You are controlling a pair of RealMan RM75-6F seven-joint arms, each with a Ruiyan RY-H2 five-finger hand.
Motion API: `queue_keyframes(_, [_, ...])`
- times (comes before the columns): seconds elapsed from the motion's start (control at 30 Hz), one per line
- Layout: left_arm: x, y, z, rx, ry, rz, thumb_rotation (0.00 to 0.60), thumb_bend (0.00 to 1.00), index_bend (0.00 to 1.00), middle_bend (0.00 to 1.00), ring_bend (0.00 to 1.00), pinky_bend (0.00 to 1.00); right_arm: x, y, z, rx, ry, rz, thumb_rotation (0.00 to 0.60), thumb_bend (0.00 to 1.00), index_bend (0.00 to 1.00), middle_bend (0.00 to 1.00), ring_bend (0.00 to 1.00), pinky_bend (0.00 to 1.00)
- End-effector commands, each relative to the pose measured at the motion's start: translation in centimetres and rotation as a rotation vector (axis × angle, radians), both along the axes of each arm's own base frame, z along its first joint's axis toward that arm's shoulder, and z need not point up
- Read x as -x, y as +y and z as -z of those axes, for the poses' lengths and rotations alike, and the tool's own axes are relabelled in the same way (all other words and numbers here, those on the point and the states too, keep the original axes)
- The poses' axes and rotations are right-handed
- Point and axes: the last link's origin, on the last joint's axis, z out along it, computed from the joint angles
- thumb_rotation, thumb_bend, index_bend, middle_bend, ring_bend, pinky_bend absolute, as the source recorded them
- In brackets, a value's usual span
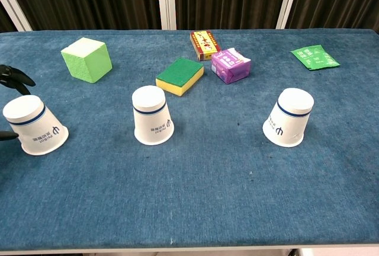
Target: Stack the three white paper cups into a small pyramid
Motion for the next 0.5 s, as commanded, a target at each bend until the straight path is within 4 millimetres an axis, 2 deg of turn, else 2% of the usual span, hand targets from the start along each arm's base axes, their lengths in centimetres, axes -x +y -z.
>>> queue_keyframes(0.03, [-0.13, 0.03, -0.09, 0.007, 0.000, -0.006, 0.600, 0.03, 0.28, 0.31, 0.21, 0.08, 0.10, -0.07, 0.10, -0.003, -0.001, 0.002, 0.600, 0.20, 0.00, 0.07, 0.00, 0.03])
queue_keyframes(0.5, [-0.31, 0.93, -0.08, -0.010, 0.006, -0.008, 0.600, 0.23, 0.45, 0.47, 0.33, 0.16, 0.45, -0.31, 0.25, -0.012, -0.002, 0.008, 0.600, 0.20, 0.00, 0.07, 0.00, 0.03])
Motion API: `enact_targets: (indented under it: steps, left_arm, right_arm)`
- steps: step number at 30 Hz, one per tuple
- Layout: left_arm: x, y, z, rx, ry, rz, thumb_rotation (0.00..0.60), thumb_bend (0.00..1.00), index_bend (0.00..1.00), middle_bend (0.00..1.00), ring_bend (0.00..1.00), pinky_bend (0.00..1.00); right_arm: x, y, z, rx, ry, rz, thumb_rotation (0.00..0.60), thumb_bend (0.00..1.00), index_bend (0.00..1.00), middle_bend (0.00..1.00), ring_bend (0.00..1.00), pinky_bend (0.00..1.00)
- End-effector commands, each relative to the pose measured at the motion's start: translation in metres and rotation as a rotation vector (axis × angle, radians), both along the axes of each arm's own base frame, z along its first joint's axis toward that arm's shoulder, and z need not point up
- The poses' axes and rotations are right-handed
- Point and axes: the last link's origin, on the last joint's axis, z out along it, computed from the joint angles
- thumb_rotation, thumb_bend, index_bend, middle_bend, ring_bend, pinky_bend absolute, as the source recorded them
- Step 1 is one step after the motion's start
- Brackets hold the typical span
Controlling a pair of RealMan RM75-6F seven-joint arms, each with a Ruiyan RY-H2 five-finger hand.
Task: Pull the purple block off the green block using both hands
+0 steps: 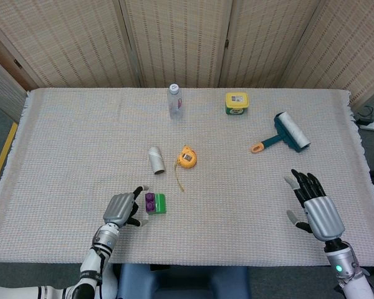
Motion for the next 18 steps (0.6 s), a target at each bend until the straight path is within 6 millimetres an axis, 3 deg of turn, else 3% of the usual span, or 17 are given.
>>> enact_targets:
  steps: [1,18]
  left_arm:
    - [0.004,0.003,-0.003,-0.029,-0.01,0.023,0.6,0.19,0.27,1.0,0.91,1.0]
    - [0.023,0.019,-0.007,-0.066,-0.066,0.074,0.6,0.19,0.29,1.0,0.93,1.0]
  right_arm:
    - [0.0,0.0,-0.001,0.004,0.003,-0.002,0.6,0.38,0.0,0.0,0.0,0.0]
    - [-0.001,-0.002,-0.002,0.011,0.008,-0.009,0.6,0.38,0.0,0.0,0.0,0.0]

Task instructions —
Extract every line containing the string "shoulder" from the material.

Answer space —
- End-effector commands, each relative to the pose measured at the motion's start: translation in centimetres and rotation as a rotation vector (axis × angle, radians), both along the axes of each arm's own base frame, z along its first joint's axis toward that arm's shoulder, and z need not point up
- End-effector commands, each relative to the pose measured at the motion's start: translation in metres and rotation as a rotation vector (axis × angle, radians), both along the axes of each arm's own base frame, z along its first joint's axis toward that arm's shoulder, and z need not point up

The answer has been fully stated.